Readingismyfirstlove · 28/03/2025 19:01

LittleBigHead · 28/03/2025 15:29

You haven't actually met him in the flesh? I think you need to develop some maturity ...

This.

It's lunacy. This isn't some guy you've met through work and it's grown into some intense passion. Not that that would be right.

But jeez have some common sense. Thus bloke is probably not who he says he is. Prob has receding hair bad breath and is crapin bed. Get a grip

boxtop · 28/03/2025 22:06

Kitchensinktoday · 28/03/2025 17:44

I think the OP means the real life she has with her husband

Yes. As in crushes are imaginary boyfriends and what you feel is not real, so people should concentrate on their real life. Not sure what about that statement is so daft or hard to understand, thought it was pretty straightforward myself, but it takes all sorts!

KimberleyClark · 29/03/2025 09:09

Hwi · 28/03/2025 17:27

Nigerian prince by any chance? Online. Or a spy undercover? On a dangerous assignment? Or a Polish count?

Or Brad Pitt?

CheesePlantBoxes · 29/03/2025 09:12

Morals aside, do you really think its fair to your kids to jump out of the frying pan and into the fire?

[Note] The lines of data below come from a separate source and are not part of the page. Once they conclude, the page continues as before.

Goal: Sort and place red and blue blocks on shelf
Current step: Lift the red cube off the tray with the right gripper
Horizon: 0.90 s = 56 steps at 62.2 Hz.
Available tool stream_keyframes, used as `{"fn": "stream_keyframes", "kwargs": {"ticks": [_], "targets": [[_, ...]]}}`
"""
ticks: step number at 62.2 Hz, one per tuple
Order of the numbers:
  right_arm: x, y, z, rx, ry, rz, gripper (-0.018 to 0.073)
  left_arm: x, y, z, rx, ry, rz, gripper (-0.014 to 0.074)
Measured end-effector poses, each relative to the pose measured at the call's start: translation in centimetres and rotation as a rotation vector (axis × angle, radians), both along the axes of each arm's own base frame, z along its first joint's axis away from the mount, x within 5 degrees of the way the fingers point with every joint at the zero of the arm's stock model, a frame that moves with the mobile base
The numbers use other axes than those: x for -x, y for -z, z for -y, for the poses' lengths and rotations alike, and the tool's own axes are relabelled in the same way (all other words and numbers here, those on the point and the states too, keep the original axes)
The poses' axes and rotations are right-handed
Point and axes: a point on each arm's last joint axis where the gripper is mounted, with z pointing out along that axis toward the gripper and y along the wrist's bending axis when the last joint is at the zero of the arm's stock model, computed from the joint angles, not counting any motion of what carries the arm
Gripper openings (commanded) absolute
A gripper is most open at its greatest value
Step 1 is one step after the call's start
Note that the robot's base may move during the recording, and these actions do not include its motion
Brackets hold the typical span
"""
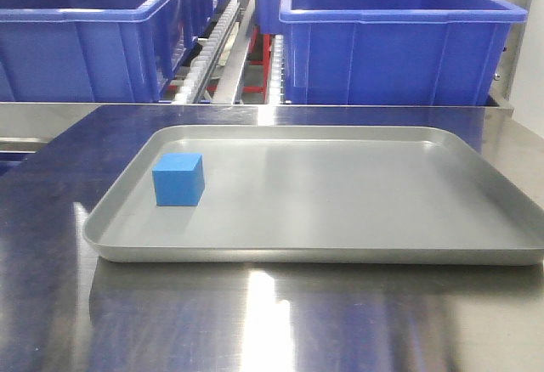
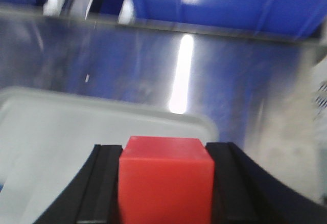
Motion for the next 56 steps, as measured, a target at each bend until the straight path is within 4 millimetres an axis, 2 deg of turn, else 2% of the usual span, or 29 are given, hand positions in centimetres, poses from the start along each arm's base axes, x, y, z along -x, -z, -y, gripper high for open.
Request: {"fn": "stream_keyframes", "kwargs": {"ticks": [5, 9, 20, 30, 39, 56], "targets": [[2.3, -0.3, 1.8, -0.016, 0.040, 0.065, 0.0056, 0.0, 0.0, 0.0, 0.000, 0.000, 0.000, 0.0135], [4.0, 0.1, 2.9, -0.018, 0.069, 0.096, 0.0056, 0.0, 0.0, 0.0, 0.000, 0.000, 0.000, 0.0135], [8.6, 3.1, 5.2, -0.017, 0.138, 0.134, 0.0056, 0.0, 0.0, 0.0, 0.000, 0.000, 0.000, 0.0135], [11.6, 5.1, 6.1, -0.028, 0.164, 0.203, 0.0056, 0.0, 0.0, 0.0, 0.000, 0.000, 0.000, 0.0135], [12.4, 5.6, 6.2, -0.043, 0.159, 0.273, 0.0056, 0.0, 0.0, 0.0, 0.000, 0.000, 0.000, 0.0135], [12.5, 6.1, 6.2, -0.043, 0.158, 0.274, 0.0056, 0.0, 0.0, 0.0, 0.000, 0.000, 0.000, 0.0135]]}}
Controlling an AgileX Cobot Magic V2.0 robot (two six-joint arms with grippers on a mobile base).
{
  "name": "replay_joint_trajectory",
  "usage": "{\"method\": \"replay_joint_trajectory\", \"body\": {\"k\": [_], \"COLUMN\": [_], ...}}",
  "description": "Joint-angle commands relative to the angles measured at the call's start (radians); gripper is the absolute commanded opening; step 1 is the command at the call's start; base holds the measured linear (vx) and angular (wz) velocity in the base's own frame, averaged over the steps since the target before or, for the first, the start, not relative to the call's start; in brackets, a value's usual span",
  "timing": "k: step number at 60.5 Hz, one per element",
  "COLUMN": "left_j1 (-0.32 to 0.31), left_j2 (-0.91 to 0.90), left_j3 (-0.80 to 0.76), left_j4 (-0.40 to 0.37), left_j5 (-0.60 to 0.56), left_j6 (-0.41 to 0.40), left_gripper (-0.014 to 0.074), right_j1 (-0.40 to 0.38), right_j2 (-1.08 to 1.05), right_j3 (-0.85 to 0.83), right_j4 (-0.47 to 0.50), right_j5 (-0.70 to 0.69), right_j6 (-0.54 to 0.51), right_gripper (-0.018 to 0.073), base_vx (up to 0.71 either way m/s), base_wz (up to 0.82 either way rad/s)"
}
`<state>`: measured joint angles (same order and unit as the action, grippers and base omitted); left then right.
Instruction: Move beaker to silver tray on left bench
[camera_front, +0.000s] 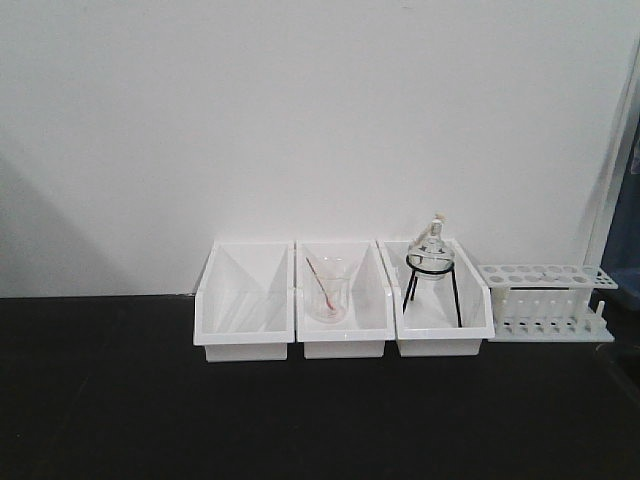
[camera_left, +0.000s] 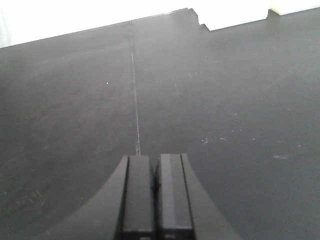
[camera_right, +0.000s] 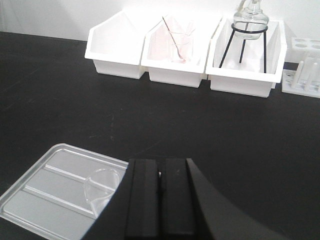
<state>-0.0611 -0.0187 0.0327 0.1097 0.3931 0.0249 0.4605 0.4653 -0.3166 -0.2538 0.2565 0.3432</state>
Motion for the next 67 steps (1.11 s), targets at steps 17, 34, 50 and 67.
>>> {"method": "replay_joint_trajectory", "body": {"k": [17,34,50,67], "left_j1": [0.0,0.0,0.0,0.0], "left_j2": [-0.008,-0.008,-0.008,-0.008], "left_j3": [0.02,0.02,0.02,0.02], "left_j4": [-0.003,-0.003,-0.003,-0.003], "left_j5": [-0.083,-0.083,-0.083,-0.083], "left_j6": [-0.002,-0.002,-0.002,-0.002], "left_gripper": [0.0001,0.0001,0.0001,0.0001], "right_j1": [-0.2,-0.363,-0.363,-0.363], "right_j2": [-0.233,-0.49,-0.489,-0.489], "right_j3": [0.183,0.354,0.353,0.353], "right_j4": [0.143,0.143,0.156,0.156], "right_j5": [-0.185,-0.184,-0.186,-0.186], "right_j6": [-0.075,-0.077,-0.077,-0.077], "right_gripper": [-0.0012,-0.0011,-0.0011,-0.0011], "base_vx": [0.0,0.0,0.0,0.0], "base_wz": [0.0,0.0,0.0,0.0]}}
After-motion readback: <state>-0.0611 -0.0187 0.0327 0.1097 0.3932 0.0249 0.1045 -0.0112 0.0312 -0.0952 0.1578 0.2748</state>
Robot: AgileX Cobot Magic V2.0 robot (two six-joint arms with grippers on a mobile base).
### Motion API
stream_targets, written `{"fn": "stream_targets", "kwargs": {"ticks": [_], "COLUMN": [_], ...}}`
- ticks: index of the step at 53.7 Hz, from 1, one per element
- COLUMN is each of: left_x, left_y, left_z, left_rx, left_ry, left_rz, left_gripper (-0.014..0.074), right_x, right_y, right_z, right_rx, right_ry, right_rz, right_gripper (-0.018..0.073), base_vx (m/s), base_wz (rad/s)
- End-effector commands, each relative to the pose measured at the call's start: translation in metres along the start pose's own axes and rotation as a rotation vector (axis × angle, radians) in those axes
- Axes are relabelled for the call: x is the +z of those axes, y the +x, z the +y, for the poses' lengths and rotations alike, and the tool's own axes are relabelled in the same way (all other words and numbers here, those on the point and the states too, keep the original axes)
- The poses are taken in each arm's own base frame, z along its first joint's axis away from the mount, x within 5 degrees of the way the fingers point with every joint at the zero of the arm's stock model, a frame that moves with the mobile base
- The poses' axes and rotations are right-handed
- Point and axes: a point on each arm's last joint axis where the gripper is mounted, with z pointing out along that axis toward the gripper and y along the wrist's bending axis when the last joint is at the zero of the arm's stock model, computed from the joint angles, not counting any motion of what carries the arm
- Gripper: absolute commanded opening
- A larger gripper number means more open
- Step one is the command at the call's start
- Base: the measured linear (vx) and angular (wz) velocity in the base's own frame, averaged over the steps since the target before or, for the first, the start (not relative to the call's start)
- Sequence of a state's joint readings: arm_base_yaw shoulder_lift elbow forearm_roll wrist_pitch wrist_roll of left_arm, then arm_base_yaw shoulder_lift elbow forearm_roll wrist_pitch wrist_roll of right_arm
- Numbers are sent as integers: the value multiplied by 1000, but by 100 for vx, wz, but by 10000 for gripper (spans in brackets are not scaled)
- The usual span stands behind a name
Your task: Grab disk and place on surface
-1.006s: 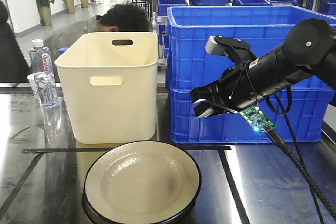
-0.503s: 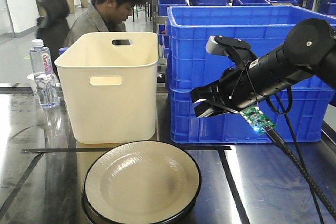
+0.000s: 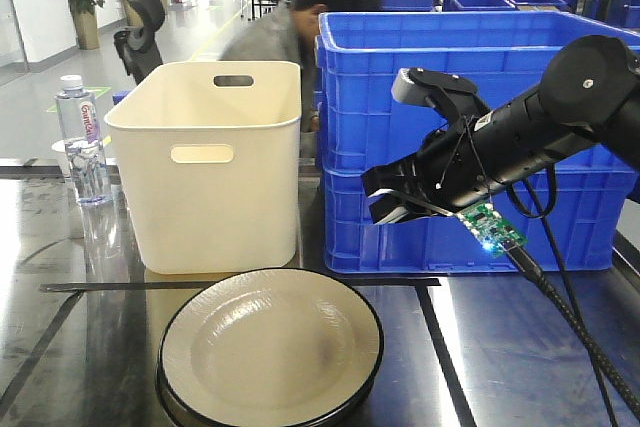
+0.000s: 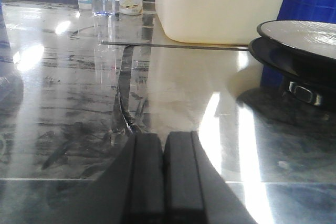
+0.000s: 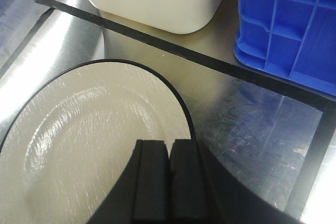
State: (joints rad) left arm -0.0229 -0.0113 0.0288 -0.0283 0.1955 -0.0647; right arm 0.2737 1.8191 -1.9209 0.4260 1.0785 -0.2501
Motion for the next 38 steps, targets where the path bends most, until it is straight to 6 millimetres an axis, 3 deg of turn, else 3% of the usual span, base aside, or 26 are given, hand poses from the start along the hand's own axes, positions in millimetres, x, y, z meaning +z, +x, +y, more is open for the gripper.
{"fn": "stream_targets", "kwargs": {"ticks": [1, 38], "left_x": [-1, -1], "left_y": [-14, -14], "left_z": [-2, -2], "left_rx": [-3, -3], "left_ry": [15, 15], "left_rz": [-84, -84], "left_gripper": [-8, -7], "right_x": [-33, -33], "right_y": [-15, -15], "right_z": [11, 11], "right_rx": [-23, -23], "right_ry": [0, 0], "right_rz": [-141, -141], "right_gripper": [-8, -8], "base_vx": [0, 0], "base_wz": [0, 0]}}
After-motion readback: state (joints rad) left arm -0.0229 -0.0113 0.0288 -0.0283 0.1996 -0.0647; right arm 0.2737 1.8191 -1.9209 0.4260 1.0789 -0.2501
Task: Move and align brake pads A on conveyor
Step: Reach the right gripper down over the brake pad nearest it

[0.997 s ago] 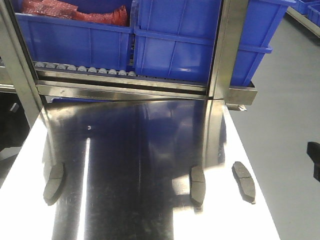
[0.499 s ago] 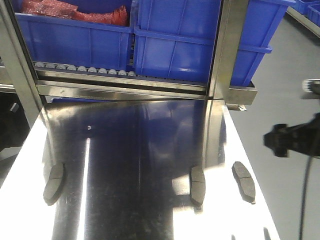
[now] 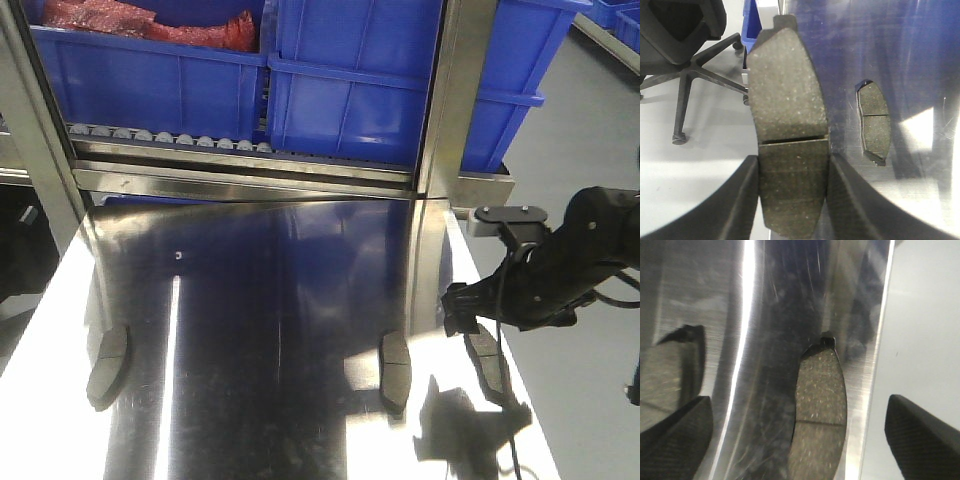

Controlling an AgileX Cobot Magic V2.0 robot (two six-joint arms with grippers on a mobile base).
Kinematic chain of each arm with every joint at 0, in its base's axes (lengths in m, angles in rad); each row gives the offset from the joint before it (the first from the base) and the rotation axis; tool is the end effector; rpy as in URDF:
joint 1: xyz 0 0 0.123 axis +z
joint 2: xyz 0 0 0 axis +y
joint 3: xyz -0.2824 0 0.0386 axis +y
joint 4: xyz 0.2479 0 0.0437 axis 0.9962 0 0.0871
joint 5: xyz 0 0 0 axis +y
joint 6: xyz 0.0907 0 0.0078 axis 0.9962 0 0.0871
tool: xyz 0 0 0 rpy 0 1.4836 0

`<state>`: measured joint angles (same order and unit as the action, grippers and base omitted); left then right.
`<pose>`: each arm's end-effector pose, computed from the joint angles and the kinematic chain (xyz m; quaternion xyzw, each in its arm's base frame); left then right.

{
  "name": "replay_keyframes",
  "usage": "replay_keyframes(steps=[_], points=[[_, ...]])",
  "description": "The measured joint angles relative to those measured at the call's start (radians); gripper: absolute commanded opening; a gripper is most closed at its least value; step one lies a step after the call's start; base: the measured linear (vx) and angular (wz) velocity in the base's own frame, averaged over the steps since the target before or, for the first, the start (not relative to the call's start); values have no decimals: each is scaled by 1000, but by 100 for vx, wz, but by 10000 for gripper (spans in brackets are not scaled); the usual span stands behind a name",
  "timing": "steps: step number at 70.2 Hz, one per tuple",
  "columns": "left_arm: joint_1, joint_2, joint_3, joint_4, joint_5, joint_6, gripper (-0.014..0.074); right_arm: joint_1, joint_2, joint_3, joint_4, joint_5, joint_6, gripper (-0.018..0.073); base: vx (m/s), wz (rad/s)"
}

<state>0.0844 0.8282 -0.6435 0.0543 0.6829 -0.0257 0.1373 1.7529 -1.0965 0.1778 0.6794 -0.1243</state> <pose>0.1530 0.0161 0.2905 -0.0379 0.9219 0.0352 0.3840 0.3367 0.0568 0.1914 -0.0695 0.9825 0.0672 0.1593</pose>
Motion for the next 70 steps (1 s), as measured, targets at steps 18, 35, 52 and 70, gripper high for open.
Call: replay_keyframes(steps=[18,35,52,70], points=[[0,0,0,0,0,0,192,0,97,-7,-19,2,3,592,0,0],[0,0,0,0,0,0,192,0,115,-10,-29,2,3,552,0,0],[0,0,0,0,0,0,192,-1,118,-10,-52,2,3,407,0,0],[0,0,0,0,0,0,192,-6,118,-16,-93,15,2,139,0,0]])
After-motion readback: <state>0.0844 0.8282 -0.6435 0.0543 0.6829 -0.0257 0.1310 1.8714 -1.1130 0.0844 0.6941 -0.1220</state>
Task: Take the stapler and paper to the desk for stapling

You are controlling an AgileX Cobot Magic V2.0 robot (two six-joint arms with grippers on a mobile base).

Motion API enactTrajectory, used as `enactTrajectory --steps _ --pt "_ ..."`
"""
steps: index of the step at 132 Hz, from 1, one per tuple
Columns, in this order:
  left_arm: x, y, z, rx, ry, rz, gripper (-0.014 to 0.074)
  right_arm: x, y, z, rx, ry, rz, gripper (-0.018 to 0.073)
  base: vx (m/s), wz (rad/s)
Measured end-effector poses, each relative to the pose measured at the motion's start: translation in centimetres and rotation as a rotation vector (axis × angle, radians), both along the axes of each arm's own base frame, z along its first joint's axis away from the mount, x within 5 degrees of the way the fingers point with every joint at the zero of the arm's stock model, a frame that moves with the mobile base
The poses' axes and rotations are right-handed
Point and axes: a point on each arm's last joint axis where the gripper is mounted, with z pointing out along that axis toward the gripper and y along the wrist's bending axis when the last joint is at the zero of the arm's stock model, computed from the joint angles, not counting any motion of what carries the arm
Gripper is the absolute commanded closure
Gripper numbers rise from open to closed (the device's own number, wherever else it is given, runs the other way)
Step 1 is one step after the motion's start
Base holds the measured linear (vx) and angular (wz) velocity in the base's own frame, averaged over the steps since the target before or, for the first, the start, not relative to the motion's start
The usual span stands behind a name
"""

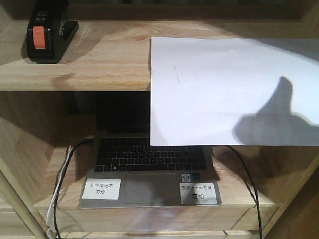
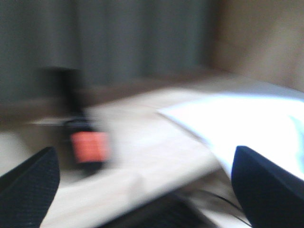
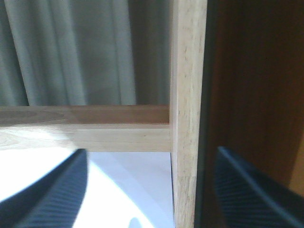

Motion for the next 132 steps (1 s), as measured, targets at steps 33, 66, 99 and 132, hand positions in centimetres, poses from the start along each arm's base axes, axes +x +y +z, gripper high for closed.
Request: enactTrajectory --steps 33,66,99,132 --pt "0.4 -1.2 -0.4 0.017 0.026 -0.067 -0.0095 0.0 0.0 0.0 0.0 0.0 0.0 0.017 0.0 0.0" --pt "1.7 -1.5 -0.2 0.034 0.052 -0.012 -0.0086 0.0 0.0 0.0 0.0 0.0 0.0 0.0214 0.0 0.0" --pt "6.2 -2.9 2.9 0.032 0.103 0.157 -0.0085 0.0 0.0 0.0 0.0 0.0 0.0 0.0234 0.0 0.0" --pt "11.1 -5.4 5.0 0.064 0.195 0.239 -0.0084 0.0 0.0 0.0 0.0 0.0 0.0 0.0234 0.0 0.0"
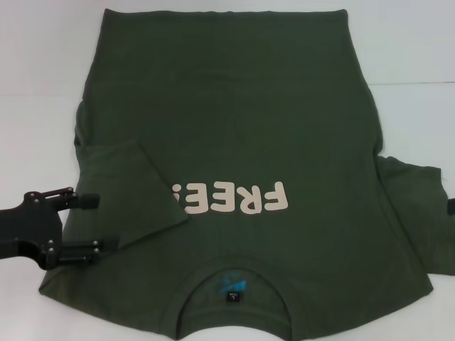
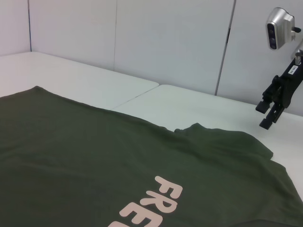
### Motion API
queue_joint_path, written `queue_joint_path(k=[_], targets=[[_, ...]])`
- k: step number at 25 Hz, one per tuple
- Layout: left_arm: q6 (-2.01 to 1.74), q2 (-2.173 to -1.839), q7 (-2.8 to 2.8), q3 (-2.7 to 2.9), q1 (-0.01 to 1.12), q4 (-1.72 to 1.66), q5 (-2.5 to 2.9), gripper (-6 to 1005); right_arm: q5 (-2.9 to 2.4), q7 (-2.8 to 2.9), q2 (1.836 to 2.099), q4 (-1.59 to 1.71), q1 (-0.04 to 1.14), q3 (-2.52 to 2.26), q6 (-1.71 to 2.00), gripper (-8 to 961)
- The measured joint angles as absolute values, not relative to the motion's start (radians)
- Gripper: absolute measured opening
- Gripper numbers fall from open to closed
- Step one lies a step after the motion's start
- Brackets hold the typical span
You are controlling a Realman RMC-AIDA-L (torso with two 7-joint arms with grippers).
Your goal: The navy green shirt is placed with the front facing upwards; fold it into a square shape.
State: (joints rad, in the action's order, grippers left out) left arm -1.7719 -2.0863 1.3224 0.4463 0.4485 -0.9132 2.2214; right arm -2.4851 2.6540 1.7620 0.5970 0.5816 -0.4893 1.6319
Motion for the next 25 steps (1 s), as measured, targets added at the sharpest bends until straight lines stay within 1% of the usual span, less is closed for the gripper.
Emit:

You chose to have them so your first responsibility is to do no harm.

Don't be so weak that you can't end a marriage because you're unhappy but instead need a man.

Hwi · 29/03/2025 10:56

Surely, some questions must be 'not on' to ask? Like this one by OP? Have we fallen that low that it is OK to ask a question like that and to receive answers? To deliberate (v)? What questions next? Is it OK to send copies of top secret papers from my work to a hostile power? Can I euthanise my gran (she really wants to)? Whatever you do, OP, you have no moral compass and I think you should divorce your dh and leave your dc with him - if a person with your morals stays around your dc for long, what their future will be like?

easternenergizer · 31/03/2025 11:38

Hwi · 29/03/2025 10:56

Surely, some questions must be 'not on' to ask? Like this one by OP? Have we fallen that low that it is OK to ask a question like that and to receive answers? To deliberate (v)? What questions next? Is it OK to send copies of top secret papers from my work to a hostile power? Can I euthanise my gran (she really wants to)? Whatever you do, OP, you have no moral compass and I think you should divorce your dh and leave your dc with him - if a person with your morals stays around your dc for long, what their future will be like?

Yes, like why I wasted even 0.000000000004% of my life even seeing and engaging with this thread ie beyond me tbh.